Who can say for sure?
The Saturday night show was set against a backdrop that called to mind the confluence of a carnival sideshow and a burlesque theater. There was a Thumbelina-size woman in jeans and a nearly transparent blouse and a gentleman in yard-long, auburn dreadlocks who looked like a Rastafarian Rumpelstiltskin. Redheaded twin girls wore complementary gold party dresses. The models, as always, were chosen for their unusual physical attributes. But instead of selecting only aberrantly tall young women who weigh 110 pounds, there were beanpole men, tiny old folks, models with jet-black skin and others almost as pale as an albino. The extremes of humanity were drawn together in a celebration of diversity. It was fashion taking on some of its worse biases: fat, old and ugly.
And it was uncomfortable.
The audience laughed. One woman in the audience jerked fitfully back and forth, she was so overwhelmed with amusement. Some people pointed and howled in hysterics. Others applauded appreciatively, offering the models encouragement for stepping into the spotlight — a daunting task even for those who do it five or six times a day.

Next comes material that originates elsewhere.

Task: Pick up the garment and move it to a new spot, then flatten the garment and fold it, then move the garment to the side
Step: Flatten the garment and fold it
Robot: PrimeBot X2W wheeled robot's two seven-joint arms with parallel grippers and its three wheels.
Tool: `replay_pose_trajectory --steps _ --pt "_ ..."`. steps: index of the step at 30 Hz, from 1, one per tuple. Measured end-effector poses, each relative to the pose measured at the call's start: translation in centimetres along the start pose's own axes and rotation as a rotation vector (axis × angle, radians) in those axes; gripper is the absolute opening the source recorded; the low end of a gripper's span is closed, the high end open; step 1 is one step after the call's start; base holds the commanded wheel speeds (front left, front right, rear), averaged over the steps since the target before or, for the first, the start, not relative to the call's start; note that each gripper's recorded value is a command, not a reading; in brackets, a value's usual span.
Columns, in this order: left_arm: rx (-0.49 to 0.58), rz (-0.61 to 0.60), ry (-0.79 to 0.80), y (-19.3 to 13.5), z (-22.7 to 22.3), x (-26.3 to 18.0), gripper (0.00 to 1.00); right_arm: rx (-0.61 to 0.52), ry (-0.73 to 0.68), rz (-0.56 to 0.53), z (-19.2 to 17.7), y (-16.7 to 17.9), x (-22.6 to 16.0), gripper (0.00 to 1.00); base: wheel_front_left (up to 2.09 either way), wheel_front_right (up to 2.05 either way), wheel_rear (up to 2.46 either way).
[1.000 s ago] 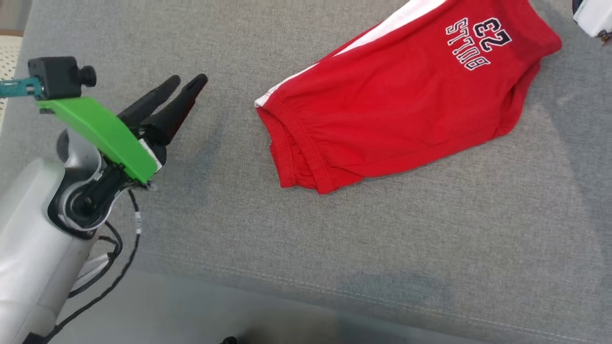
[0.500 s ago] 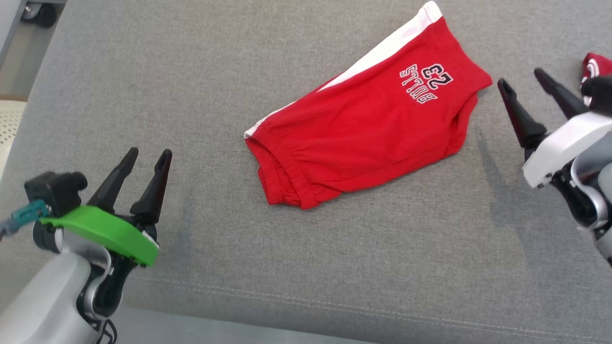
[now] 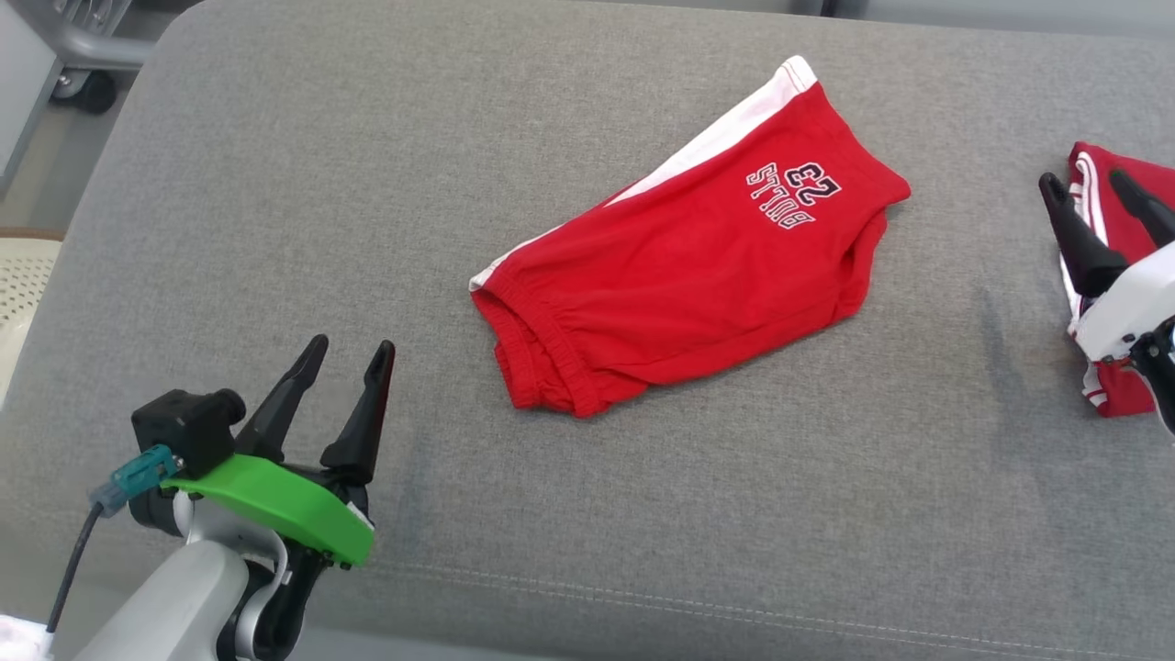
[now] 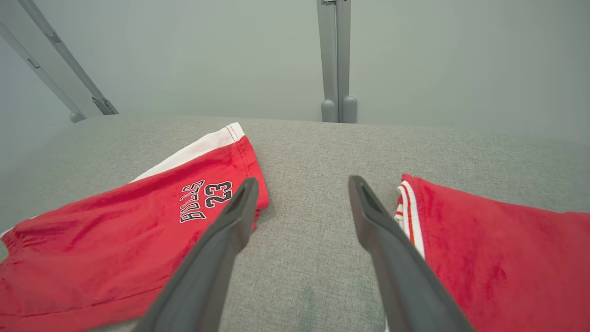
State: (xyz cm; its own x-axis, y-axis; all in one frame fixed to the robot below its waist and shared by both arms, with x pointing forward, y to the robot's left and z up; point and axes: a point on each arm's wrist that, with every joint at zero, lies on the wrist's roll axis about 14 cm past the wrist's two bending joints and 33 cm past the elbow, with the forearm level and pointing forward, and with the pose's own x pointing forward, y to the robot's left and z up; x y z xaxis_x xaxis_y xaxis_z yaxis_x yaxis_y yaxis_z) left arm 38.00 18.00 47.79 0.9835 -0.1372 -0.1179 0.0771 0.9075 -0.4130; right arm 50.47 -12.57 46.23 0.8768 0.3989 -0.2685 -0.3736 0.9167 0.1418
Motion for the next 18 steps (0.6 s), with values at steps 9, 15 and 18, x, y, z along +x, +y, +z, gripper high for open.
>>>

A single-page handout left on each seat underscored Galliano’s intention, printed with the lyrics to a song familiar to anyone who’d ever been to Sunday school: "Jesus loves the little children / All the children of the world. / Red and yellow, black and white, / They are precious in His sight. / Jesus loves the little children of the world."
Regardless, Galliano will never be accused of subtlety.